9 Responses to ““Beast”– A Review”

  1. James T Suel Says:

    Iam a reader, but I have not read this one. However it will soon be in my hands. Thank for the book report.

  2. Beast and Black Noon are two of the best books about the 500 I’ve read. As you said, the inner workings of the series and how we got to this point are just as dramatic as the main storylines.

  3. Kcindyfan Says:

    Thanks for the review George. I will be reading this before Indy.

    • My wife got it for me this past Christmas. I sanctioned myself to 3 chapters a night so I could savor it and have something to look forward to each night for like two weeks. I could have read it in one sitting it was so damn good!

  4. billytheskink Says:

    Beast really does a good job of managing to keep the technical details of the motor light enough to keep the non-gearhead reading and present enough to engage the gearhead alike. That’s a heck of an accomplishment, as I have read a host of books that lean too heavily one way or the other.

    In fact, I thumbed through a mid-80s book on Outlaw sprint cars at a used book store last night that had far more pictures of headers and exhaust pipes than it did pictures of Steve Kinser or Brad Doty. On the other hand, “the Tickford 5 valve was expensive and slow… moving on to the argument in the FIA boardroom” doesn’t do much for me either.

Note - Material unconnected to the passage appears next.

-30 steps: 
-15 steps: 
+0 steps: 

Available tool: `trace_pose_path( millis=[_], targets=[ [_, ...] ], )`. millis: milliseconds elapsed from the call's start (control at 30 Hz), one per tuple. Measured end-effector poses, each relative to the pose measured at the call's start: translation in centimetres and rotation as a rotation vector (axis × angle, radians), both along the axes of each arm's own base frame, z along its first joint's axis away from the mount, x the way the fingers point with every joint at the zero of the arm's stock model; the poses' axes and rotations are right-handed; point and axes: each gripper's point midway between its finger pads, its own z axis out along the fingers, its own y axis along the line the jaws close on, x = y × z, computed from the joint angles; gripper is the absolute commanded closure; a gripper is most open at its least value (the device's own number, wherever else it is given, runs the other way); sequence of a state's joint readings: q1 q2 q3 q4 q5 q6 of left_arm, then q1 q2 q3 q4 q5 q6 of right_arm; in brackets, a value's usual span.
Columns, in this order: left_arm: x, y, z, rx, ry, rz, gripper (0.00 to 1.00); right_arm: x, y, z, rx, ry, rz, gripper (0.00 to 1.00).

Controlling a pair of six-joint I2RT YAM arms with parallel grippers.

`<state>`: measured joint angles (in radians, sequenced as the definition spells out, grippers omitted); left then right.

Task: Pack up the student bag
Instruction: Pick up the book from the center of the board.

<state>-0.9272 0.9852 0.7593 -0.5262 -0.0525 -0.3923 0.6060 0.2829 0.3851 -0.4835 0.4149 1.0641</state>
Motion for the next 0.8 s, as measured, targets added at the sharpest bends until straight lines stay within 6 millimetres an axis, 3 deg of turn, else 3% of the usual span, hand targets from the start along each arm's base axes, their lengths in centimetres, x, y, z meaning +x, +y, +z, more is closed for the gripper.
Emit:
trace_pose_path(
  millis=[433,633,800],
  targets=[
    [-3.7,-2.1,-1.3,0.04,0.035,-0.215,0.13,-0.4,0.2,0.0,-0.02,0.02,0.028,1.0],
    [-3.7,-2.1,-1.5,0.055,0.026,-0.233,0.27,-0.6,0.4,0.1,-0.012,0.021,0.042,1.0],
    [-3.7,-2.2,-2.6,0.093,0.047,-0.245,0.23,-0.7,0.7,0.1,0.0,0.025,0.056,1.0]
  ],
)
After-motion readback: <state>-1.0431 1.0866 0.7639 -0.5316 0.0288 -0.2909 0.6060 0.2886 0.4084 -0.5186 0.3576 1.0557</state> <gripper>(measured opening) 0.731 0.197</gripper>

    Beast does a great story justice from all angles when it could have turned into just an angry screed on racing politics or a manual on building your own 500I using common household items.

  5. It is on my Amazon Wishlist. Guess maybe I shouldn’t wait for someone to get the hint and just buy it myself. Thanks for your review, George.

  6. Ron Ford Says:

    Thanks for the review George and thanks to your followers for their comments. I will buy the “Black Noon” book as I was at that race. I am currently reading a book about anti-gravity. I can’t put it down.